Luca's Blog

(An Attempt at) Pwning a Chip8 Emulator

Recently I was browsing the projects section on a Discord server and I found an interesting Chip8 Emulator project. As I was reading through the code and I reached the load_ROM function I immediately saw a problem

// load content from ROM into memory
void load_ROM(char* filename){
	FILE* f = fopen(filename, "rb");
	if(!f){
		printf("Error opening file!\n");
		exit(1);
	}

	fseek(f, 0L, SEEK_END);
	size_t size = ftell(f);
	fseek(f, 0L, SEEK_SET);

	fread(&chip.memory[ROM_START_ADDRESS], 1, size, f);

	fclose(f);
}

The file size is not checked before its contents are written using fread! Then while thinking how to exploit the above issue I found another interesting problem: in the fuction decode_instruction the decrement of the stack pointer for the return instruction

				case 0x00EE:
					// return from subroutine
					chip.pc = chip.stack[chip.stack_pointer-1];
					chip.stack_pointer--;				
				break; 

and the increment of the stack pointer for the call instruction

		case 0x2000:
			// call subroutine
			chip.stack[chip.stack_pointer] = chip.pc;
			chip.stack_pointer++;
			chip.pc = NNN;
			break;

do not check if the stack will under/over-flow respectively. This can also be used to corrupt memory beyond the limits of the chip.stack array! The question is now: can this be exploited? Can we make a malicious ROM capable of running arbitrary code?

Exploitation Attempt

For a start let’s try using a position dependent executable by modifying the makefile

# Makefile for CHIP-8 Emulator Project

CC = gcc
CFLAGS = -g -fno-pie
OBJS = main.o
TARGET = Chip8
LIBS = -lSDL2 -lSDL2_mixer

$(TARGET): $(OBJS)
	$(CC) -no-pie $(OBJS) -o $(TARGET) $(LIBS)

main.o: main.c main.h
	$(CC) $(CFLAGS) -c main.c
clean:
	rm -f *.o $(TARGET)

run: $(TARGET)
	./$(TARGET)

The overflow bugs allows corrupting the global struct Chip8, unfortunately the other global variables after the said structure

struct Chip8 chip;

SDL_Window* window;
SDL_Renderer* renderer;
SDL_Rect square;
Mix_Music *sound;

are initialized after the overflow happens in the init_SDL function so we can’t control them using the overflow. However I realized I can overwrite them to arbitrary values using this gadget (which is the code that handles the call instruction)

			// call subroutine
			chip.stack[chip.stack_pointer] = chip.pc;
			chip.stack_pointer++;
			chip.pc = NNN;
			break;

we can write the value of chip.pc to an arbitrary offset from chip.stack. We can control chip.stack_pointer using the buffer overflow for simplicity, but it should be possible to control it also using the fact that the incrementation of the stack pointer is not checked (so invoking call the right number of times we can overflow the VM stack and write other memory, this is in fact when I realized the second bug). Now that I knew I could overwrite global memory after init_SDL is called I started checking what SDL_Renderer looks like:

struct SDL_Renderer
{
    void (*WindowEvent)(SDL_Renderer *renderer, const SDL_WindowEvent *event);
    bool (*GetOutputSize)(SDL_Renderer *renderer, int *w, int *h);
    bool (*SupportsBlendMode)(SDL_Renderer *renderer, SDL_BlendMode blendMode);
    bool (*CreateTexture)(SDL_Renderer *renderer, SDL_Texture *texture, SDL_PropertiesID create_props);
    bool (*QueueSetViewport)(SDL_Renderer *renderer, SDL_RenderCommand *cmd);
<SNIP>
};

As I saw this I thought JACKPOT. There is what looks like a huge vtable which is great to control code execution. So at this point the plan was using the above primitive to make the global renderer pointer point to a memory region I control, where I would place a forged SDL_Renderer structure.

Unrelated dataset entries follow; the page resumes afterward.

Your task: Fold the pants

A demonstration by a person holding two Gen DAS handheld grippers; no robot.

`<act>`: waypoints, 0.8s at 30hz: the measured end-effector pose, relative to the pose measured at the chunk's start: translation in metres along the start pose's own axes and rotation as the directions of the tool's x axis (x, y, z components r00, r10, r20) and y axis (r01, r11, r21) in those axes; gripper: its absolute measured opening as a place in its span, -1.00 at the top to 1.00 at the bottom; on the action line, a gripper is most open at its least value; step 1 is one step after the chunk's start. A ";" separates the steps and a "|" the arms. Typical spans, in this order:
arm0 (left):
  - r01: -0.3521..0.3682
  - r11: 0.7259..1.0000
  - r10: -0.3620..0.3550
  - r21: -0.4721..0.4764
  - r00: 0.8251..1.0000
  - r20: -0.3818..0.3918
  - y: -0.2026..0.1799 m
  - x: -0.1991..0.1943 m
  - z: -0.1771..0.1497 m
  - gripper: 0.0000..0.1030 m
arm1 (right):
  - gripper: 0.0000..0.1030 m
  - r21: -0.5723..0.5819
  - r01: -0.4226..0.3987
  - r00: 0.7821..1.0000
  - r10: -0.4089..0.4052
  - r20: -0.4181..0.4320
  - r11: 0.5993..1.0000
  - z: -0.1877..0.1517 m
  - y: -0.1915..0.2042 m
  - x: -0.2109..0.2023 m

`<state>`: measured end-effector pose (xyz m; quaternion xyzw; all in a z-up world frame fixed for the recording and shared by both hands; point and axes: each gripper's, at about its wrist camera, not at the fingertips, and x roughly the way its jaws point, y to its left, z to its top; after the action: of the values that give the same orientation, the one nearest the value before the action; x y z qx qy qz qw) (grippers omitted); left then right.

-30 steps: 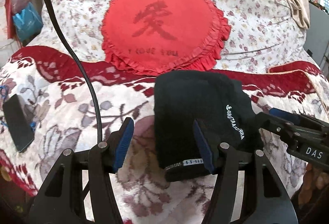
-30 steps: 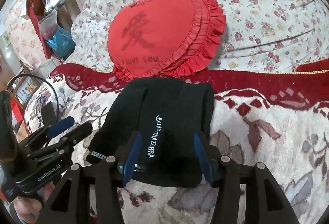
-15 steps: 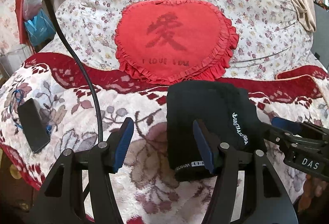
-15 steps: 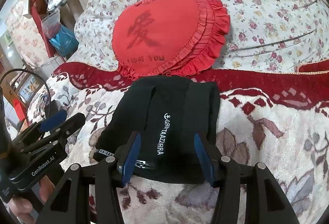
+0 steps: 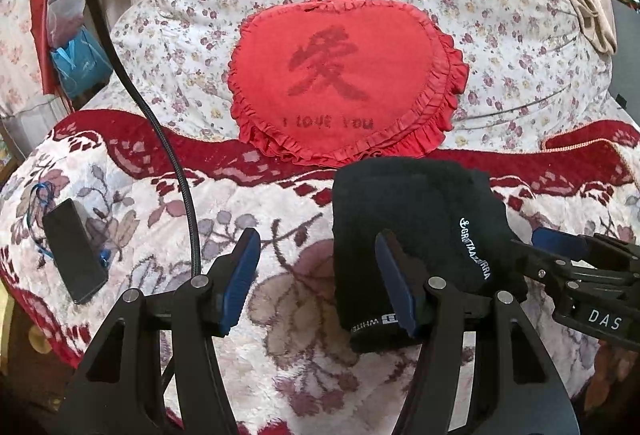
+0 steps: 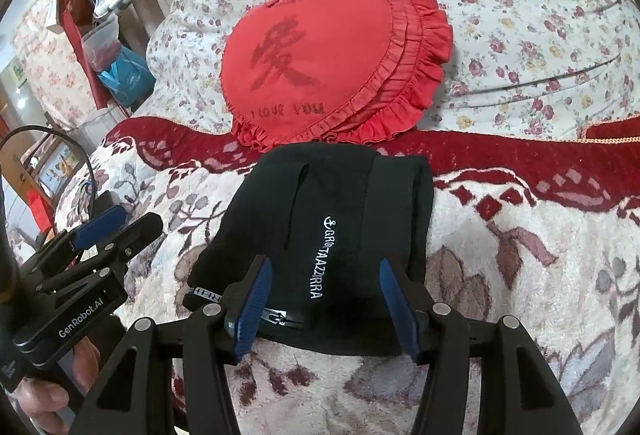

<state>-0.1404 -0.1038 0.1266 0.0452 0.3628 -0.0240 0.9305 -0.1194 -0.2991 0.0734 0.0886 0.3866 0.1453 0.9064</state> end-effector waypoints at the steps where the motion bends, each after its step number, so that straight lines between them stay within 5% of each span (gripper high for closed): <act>1: -0.001 1.000 0.001 0.000 1.000 -0.003 0.000 0.000 0.000 -0.16 | -0.06 0.001 -0.001 1.000 0.001 -0.001 1.000 0.000 0.000 0.000; 24: 0.025 1.000 -0.025 -0.012 1.000 -0.012 0.001 -0.006 -0.003 -0.16 | -0.14 0.004 -0.019 1.000 0.019 0.001 1.000 -0.003 0.002 -0.004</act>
<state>-0.1473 -0.1023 0.1285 0.0355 0.3690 -0.0331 0.9282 -0.1245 -0.2987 0.0747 0.0944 0.3856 0.1530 0.9050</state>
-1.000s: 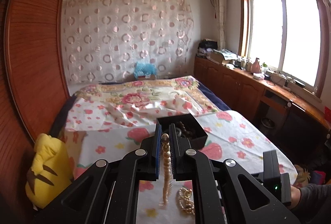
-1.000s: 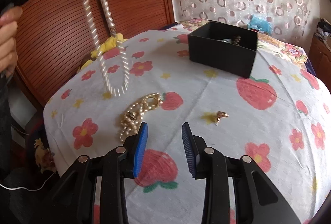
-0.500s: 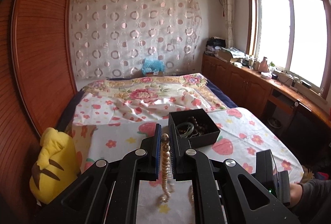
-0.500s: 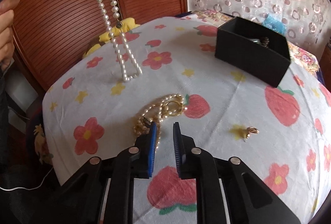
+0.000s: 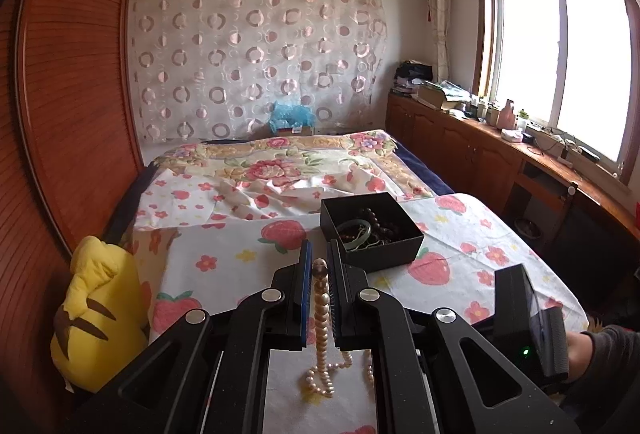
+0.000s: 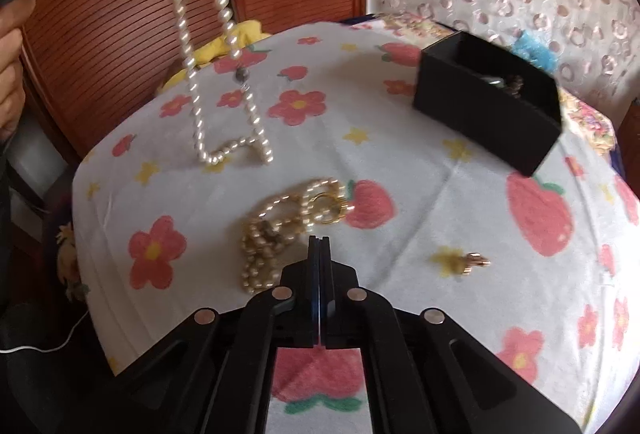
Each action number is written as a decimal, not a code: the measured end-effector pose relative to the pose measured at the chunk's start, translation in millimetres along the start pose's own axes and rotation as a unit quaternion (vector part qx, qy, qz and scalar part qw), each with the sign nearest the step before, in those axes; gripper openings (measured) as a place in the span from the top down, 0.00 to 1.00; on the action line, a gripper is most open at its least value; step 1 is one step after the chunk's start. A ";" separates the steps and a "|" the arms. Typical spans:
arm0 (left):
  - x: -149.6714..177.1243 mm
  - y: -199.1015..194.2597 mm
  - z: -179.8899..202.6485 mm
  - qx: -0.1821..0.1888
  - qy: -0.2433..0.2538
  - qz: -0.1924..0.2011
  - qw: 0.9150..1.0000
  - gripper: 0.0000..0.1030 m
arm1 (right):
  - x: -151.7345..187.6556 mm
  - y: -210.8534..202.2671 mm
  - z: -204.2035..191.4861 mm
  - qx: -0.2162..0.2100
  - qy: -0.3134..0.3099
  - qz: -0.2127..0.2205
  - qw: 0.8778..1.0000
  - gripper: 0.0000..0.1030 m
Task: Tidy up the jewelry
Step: 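Close the right tool on the gold chain and pearl strand left on the sheet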
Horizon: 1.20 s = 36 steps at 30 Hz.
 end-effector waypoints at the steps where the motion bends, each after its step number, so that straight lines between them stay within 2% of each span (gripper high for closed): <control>1: 0.1 0.2 -0.3 0.000 0.000 0.000 1.000 0.93 | -0.4 -3.0 1.7 -0.002 0.002 0.004 1.000 1.00; 6: 0.4 0.3 -0.6 0.000 0.000 0.000 1.000 0.93 | -6.1 -26.0 8.4 -0.006 0.007 0.031 0.999 1.00; 12: 1.0 3.1 0.4 0.002 0.000 -0.001 1.000 0.93 | -5.3 -16.1 1.2 0.005 -0.006 0.026 1.000 0.99; 16: 2.9 7.7 3.6 0.001 0.002 -0.005 1.000 0.93 | -4.3 -6.7 -1.3 -0.006 -0.006 0.017 1.000 0.83; 17: 3.1 8.3 4.2 0.001 0.002 -0.005 1.000 0.93 | -4.3 -4.6 -2.6 -0.006 -0.009 0.015 1.000 0.83; 24: 3.9 9.5 4.5 0.001 0.002 -0.006 1.000 0.93 | -2.8 7.7 -12.8 0.018 -0.042 -0.005 0.999 0.83; 25: 4.1 9.9 4.4 0.002 0.002 -0.006 1.000 0.93 | -3.1 7.5 -13.9 0.020 -0.045 -0.006 0.999 0.86; 26: 3.4 9.2 3.6 0.002 0.002 -0.006 1.000 0.93 | -2.9 7.5 -15.5 0.015 -0.049 -0.008 0.999 0.95; 30: 4.7 10.3 3.7 0.002 0.001 -0.006 1.000 0.93 | -3.3 5.6 -21.4 0.003 -0.060 -0.018 0.998 0.95; 36: 4.0 10.0 2.8 0.001 0.001 -0.006 1.000 0.93 | -15.6 -24.3 -20.5 -0.011 -0.047 0.026 0.998 0.95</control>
Point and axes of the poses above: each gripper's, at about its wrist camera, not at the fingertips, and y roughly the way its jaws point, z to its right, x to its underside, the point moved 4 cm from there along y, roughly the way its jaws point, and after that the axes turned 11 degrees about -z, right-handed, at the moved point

Writing arbitrary values using the write primitive

Let me focus on how exactly the overwriting of the renderer pointer works. The objective here is overwriting it with the value 0x406a5e which points somewhere after the global variables in an area I control via the overflow. Notice that the primitive allows to write 16 bits integers and we need to use it twice to first write the value 0x6a5e in the low bits and then 0x0040 in the high bits (the other 32 bits seem to be zeroed always). Let us take a look at struct Chip8:

struct Chip8{
        uint8_t memory[MEM_SIZE];
	uint8_t display[ROWS * COLUMNS];
	uint16_t pc;
	uint16_t index; 
	uint16_t stack[16];
	uint8_t stack_pointer;
	uint8_t delay;
	uint8_t sound;
	uint8_t registers[16];
	uint16_t op_code;
	uint8_t draw_flag;
	uint8_t draw_wait;
	uint8_t input[16];
};

MEM_SIZE here is 0x1000, during normal execution the program counter is supposed to be in the inclusive bounds 0x-0xfff, but we need to write the value 0x6a5e which is clearly beyond the bounds (recall the primitive writes chip.pc). The places where chip.pc is updated take its bounds into consideration: for example the code for the jump instruction is

		case 0x1000:
			// jump
			chip.pc = NNN;			
			break;

and NNN is correctly bounded uint16_t NNN = 0x0FFF & chip.op_code;. One place where chip.pc bounds are not checked is in the fetch_instruction function

void fetch_instruction(){
	chip.op_code = 0;
	chip.op_code = chip.memory[chip.pc % MEM_SIZE] << 8 | chip.memory[(chip.pc+1) % MEM_SIZE];
	chip.pc+=2;	
}

However using this to increment chip.pc to 0x6a5e is not possible as somewhere in the code we need to have a call instruction to trigger the write and this will reset PC into the correct range, while incrementing it to the target value would require executing all memory multiple times without resetting PC to the correct range while doing so. However what we can do is use the overflow to set PC to 0x6a5c at the beginning of the execution, the corresponding instruction fetched will be at the VM address 0xa5c (note that PC points already to the next instruction when the call handling code is executed, thus we need to set it to what we want to write minus 2).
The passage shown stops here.